→ **Your objective**: Reproduce the full listing that follows, matching it exactly.

→ **Information supplied**:
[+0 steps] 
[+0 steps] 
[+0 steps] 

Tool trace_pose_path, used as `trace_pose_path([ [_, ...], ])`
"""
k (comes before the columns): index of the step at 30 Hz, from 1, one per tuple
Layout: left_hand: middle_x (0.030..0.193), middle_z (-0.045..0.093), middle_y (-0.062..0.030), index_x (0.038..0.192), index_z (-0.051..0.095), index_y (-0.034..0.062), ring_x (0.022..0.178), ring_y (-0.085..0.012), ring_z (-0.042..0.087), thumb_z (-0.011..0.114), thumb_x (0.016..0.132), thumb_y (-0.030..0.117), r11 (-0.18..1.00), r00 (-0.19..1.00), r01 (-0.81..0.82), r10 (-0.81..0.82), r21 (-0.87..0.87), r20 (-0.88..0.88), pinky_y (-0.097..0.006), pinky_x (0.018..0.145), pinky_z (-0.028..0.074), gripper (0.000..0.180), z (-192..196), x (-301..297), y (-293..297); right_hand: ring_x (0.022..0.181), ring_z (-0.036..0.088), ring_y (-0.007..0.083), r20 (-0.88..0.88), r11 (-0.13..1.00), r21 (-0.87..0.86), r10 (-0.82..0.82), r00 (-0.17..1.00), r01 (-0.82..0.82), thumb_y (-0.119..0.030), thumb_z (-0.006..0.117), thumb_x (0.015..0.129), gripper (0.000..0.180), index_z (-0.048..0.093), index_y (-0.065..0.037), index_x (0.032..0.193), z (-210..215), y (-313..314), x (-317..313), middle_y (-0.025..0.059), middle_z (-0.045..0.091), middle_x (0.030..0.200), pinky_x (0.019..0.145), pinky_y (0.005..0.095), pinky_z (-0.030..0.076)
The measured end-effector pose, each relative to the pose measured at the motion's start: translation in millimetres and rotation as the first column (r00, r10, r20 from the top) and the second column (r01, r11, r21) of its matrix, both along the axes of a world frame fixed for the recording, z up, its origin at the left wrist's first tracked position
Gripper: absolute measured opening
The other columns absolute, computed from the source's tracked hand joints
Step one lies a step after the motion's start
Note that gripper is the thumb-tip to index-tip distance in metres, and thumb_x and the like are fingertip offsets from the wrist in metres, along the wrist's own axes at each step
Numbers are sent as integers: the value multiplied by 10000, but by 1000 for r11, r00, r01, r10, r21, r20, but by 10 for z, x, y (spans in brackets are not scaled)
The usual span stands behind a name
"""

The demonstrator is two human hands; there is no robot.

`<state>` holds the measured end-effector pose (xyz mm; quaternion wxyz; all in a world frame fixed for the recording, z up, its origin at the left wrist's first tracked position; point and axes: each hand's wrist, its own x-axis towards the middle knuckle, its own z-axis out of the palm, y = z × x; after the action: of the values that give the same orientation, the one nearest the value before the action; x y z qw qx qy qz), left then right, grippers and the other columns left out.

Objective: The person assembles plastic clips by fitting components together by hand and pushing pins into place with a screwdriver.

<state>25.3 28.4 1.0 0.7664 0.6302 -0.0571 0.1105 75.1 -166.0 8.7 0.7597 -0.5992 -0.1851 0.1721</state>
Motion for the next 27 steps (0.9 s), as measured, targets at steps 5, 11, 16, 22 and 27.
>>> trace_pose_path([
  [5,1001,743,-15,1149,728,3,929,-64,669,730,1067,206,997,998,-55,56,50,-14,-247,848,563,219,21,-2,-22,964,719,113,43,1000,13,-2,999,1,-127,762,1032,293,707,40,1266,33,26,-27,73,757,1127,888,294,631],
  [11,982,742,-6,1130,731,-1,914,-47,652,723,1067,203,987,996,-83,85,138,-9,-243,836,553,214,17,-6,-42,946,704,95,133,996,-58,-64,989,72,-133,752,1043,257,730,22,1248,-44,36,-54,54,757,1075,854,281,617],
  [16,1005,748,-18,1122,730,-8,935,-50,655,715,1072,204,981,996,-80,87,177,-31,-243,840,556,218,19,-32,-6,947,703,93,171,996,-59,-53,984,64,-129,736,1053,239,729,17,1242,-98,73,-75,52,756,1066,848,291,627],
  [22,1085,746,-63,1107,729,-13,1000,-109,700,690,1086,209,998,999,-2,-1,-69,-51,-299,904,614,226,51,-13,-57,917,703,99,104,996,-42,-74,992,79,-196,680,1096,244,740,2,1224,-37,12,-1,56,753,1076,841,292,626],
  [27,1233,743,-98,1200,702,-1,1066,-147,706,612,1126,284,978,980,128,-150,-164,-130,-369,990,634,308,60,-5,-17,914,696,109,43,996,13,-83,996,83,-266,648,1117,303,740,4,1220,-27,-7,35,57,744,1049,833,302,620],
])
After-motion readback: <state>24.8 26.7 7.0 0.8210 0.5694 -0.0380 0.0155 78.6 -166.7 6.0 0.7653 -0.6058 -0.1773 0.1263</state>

→ **Written response**:
[+0 steps] 
[+0 steps] 
[+0 steps] 

Tool trace_pose_path, used as `trace_pose_path([ [_, ...], ])`
"""
k (comes before the columns): index of the step at 30 Hz, from 1, one per tuple
Layout: left_hand: middle_x (0.030..0.193), middle_z (-0.045..0.093), middle_y (-0.062..0.030), index_x (0.038..0.192), index_z (-0.051..0.095), index_y (-0.034..0.062), ring_x (0.022..0.178), ring_y (-0.085..0.012), ring_z (-0.042..0.087), thumb_z (-0.011..0.114), thumb_x (0.016..0.132), thumb_y (-0.030..0.117), r11 (-0.18..1.00), r00 (-0.19..1.00), r01 (-0.81..0.82), r10 (-0.81..0.82), r21 (-0.87..0.87), r20 (-0.88..0.88), pinky_y (-0.097..0.006), pinky_x (0.018..0.145), pinky_z (-0.028..0.074), gripper (0.000..0.180), z (-192..196), x (-301..297), y (-293..297); right_hand: ring_x (0.022..0.181), ring_z (-0.036..0.088), ring_y (-0.007..0.083), r20 (-0.88..0.88), r11 (-0.13..1.00), r21 (-0.87..0.86), r10 (-0.82..0.82), r00 (-0.17..1.00), r01 (-0.82..0.82), thumb_y (-0.119..0.030), thumb_z (-0.006..0.117), thumb_x (0.015..0.129), gripper (0.000..0.180), index_z (-0.048..0.093), index_y (-0.065..0.037), index_x (0.032..0.193), z (-210..215), y (-313..314), x (-317..313), middle_y (-0.025..0.059), middle_z (-0.045..0.091), middle_x (0.030..0.200), pinky_x (0.019..0.145), pinky_y (0.005..0.095), pinky_z (-0.030..0.076)
The measured end-effector pose, each relative to the pose measured at the motion's start: translation in millimetres and rotation as the first column (r00, r10, r20 from the top) and the second column (r01, r11, r21) of its matrix, both along the axes of a world frame fixed for the recording, z up, its origin at the left wrist's first tracked position
Gripper: absolute measured opening
The other columns absolute, computed from the source's tracked hand joints
Step one lies a step after the motion's start
Note that gripper is the thumb-tip to index-tip distance in metres, and thumb_x and the like are fingertip offsets from the wrist in metres, along the wrist's own axes at each step
Numbers are sent as integers: the value multiplied by 10000, but by 1000 for r11, r00, r01, r10, r21, r20, but by 10 for z, x, y (spans in brackets are not scaled)
The usual span stands behind a name
"""

The demonstrator is two human hands; there is no robot.

`<state>` holds the measured end-effector pose (xyz mm; quaternion wxyz; all in a world frame fixed for the recording, z up, its origin at the left wrist's first tracked position; point and axes: each hand's wrist, its own x-axis towards the middle knuckle, its own z-axis out of the palm, y = z × x; after the action: of the values that give the same orientation, the one nearest the value before the action; x y z qw qx qy qz), left then right, grippers and the other columns left out.

Objective: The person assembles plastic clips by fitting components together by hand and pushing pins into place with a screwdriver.

<state>25.3 28.4 1.0 0.7664 0.6302 -0.0571 0.1105 75.1 -166.0 8.7 0.7597 -0.5992 -0.1851 0.1721</state>
Motion for the next 27 steps (0.9 s), as measured, targets at steps 5, 11, 16, 22 and 27.
>>> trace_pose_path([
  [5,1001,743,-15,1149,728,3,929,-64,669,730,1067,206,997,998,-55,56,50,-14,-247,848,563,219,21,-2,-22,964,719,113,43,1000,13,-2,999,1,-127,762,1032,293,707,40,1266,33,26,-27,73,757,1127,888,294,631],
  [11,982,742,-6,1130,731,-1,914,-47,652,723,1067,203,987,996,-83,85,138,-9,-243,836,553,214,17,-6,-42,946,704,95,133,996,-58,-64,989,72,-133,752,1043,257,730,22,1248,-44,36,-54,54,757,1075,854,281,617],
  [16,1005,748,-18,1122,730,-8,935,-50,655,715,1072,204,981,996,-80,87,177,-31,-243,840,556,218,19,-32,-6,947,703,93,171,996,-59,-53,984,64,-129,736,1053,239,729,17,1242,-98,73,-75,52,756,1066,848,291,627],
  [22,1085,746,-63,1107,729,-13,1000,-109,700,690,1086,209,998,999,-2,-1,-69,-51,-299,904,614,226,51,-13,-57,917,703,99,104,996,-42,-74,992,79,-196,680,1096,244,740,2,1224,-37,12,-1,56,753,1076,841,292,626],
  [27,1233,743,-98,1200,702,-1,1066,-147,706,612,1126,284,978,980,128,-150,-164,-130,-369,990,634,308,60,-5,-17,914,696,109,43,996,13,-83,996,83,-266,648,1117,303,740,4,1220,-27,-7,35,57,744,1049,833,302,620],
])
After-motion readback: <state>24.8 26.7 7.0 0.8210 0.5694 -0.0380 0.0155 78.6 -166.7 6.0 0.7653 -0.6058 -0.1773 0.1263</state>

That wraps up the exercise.